The meeting was attended by about 25 people and the proposed zone was illustrated – I have outlined an approximation as the organizers distributed no hard copy:
Raymore Park showing the proposed off-leash zone. Google Earth.
The site as it looks now (September 2015).
The zone will be about 450 metres from the parking lot yet only about 100 m from nearby residences (the fact they are TCH homes may have eased concerns). The baseball diamonds will remain in place as removing them would involve park owners, TRCA and it’s ‘too much hassle’ according to the meeting organizer. The zone will occupy ¾ of an acre down at the southern baseball diamond in a rectangle following the river about 15 feet from the far side of the path. It will be fenced with pine wood rail fences so at least it won’t look too bad. Its northernmost tip will be about half-way up the open field (perhaps a little further than what I have drawn). I did suggest planting trees to the north of the zone which would hopefully dampen the sound somewhat. The organizers’ positive response to this suggestion may have been a way of easing my concerns; we’ll see. Trees to the south will provide shade. Water and lighting will not be supplied as the location is too remote and the budget small. Supervision by city staff will be minimal thanks to budget restraints and may I cynically suggest, the long walk from the parking lot.
When I suggested that the majority of people using the zone will be with unlicensed dogs, the response was a bit of a metaphorical shrug. From what I gather, nobody will be checking for dog licenses – even in the early days of this thing. Professional dog walkers will be allowed to use the zone.
The proposed opening hours are 7:00 a.m. to 9:00 p.m. year-round (even though the park gates are locked from November until April). This will create parking issues along Raymore Drive and Tilden Crescent.
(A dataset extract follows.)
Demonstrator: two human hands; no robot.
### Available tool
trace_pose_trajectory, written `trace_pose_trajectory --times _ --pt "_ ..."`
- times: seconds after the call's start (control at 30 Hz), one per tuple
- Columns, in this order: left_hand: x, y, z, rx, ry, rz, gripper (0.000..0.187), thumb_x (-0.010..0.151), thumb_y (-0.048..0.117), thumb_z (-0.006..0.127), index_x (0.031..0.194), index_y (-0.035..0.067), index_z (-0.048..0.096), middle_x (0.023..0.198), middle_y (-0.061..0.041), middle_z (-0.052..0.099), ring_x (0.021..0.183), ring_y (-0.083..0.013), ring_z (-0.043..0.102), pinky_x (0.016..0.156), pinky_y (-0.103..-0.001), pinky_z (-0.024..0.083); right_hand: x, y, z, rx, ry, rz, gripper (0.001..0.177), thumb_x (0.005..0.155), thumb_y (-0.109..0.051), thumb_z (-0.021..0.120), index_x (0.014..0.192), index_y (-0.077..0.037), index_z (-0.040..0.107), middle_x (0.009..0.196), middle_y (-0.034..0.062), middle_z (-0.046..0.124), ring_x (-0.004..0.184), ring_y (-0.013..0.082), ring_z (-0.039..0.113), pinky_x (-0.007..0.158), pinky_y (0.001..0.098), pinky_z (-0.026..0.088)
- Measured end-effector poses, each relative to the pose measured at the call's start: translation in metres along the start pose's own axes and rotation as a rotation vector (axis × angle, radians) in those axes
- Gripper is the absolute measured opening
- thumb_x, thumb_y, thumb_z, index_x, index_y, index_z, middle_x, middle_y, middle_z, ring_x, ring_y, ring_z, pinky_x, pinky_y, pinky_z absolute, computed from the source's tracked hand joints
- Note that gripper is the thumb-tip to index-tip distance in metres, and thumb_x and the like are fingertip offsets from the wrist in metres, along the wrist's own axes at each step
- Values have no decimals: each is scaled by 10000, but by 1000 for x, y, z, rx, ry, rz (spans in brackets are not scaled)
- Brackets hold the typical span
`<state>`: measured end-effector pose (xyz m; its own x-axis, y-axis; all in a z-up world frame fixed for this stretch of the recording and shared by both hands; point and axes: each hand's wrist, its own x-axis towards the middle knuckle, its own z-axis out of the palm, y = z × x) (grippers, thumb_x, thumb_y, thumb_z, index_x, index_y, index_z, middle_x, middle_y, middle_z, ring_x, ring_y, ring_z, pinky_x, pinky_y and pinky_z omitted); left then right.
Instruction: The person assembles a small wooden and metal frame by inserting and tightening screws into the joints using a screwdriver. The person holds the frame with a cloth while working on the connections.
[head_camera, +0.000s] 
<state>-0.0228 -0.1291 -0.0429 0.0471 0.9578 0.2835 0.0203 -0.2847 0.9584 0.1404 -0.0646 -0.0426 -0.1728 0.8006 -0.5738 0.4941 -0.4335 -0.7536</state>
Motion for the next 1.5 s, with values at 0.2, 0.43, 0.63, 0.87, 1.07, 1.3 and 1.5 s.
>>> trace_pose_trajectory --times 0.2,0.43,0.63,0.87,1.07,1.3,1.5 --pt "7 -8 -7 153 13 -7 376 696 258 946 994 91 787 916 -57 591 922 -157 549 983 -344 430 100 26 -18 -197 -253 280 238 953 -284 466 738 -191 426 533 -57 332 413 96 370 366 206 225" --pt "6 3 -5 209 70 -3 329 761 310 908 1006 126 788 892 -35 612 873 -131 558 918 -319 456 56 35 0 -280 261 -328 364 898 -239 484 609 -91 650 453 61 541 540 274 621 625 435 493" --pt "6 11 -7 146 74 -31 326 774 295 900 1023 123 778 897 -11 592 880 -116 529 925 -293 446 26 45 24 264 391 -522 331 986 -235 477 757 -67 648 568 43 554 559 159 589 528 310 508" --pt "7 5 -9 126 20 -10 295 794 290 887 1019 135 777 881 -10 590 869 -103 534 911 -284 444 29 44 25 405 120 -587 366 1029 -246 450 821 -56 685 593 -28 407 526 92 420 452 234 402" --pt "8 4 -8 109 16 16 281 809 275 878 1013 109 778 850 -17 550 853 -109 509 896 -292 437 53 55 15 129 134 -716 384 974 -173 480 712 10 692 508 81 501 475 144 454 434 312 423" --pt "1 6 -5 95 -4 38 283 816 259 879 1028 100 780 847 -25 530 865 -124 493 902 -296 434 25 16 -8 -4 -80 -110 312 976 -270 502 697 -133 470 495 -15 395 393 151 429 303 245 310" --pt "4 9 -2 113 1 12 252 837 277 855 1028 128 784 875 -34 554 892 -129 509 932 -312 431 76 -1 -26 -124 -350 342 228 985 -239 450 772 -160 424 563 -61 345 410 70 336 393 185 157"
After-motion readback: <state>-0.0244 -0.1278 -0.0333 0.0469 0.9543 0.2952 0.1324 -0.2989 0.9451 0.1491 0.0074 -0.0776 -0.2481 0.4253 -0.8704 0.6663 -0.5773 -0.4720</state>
Organizers then talked about keeping the gates open year-round which some in the crowd thought was unlikely as even the ploughs get stuck occasionally.
The zone will be installed by spring of next year.
The organizers claim that traffic and noise levels won’t increase by much but they don’t like getting complaints about the zones it will be up to residents to phone 311 if people are abusing the area or being noisy.
There will be one more meeting to discuss the plans based on community input.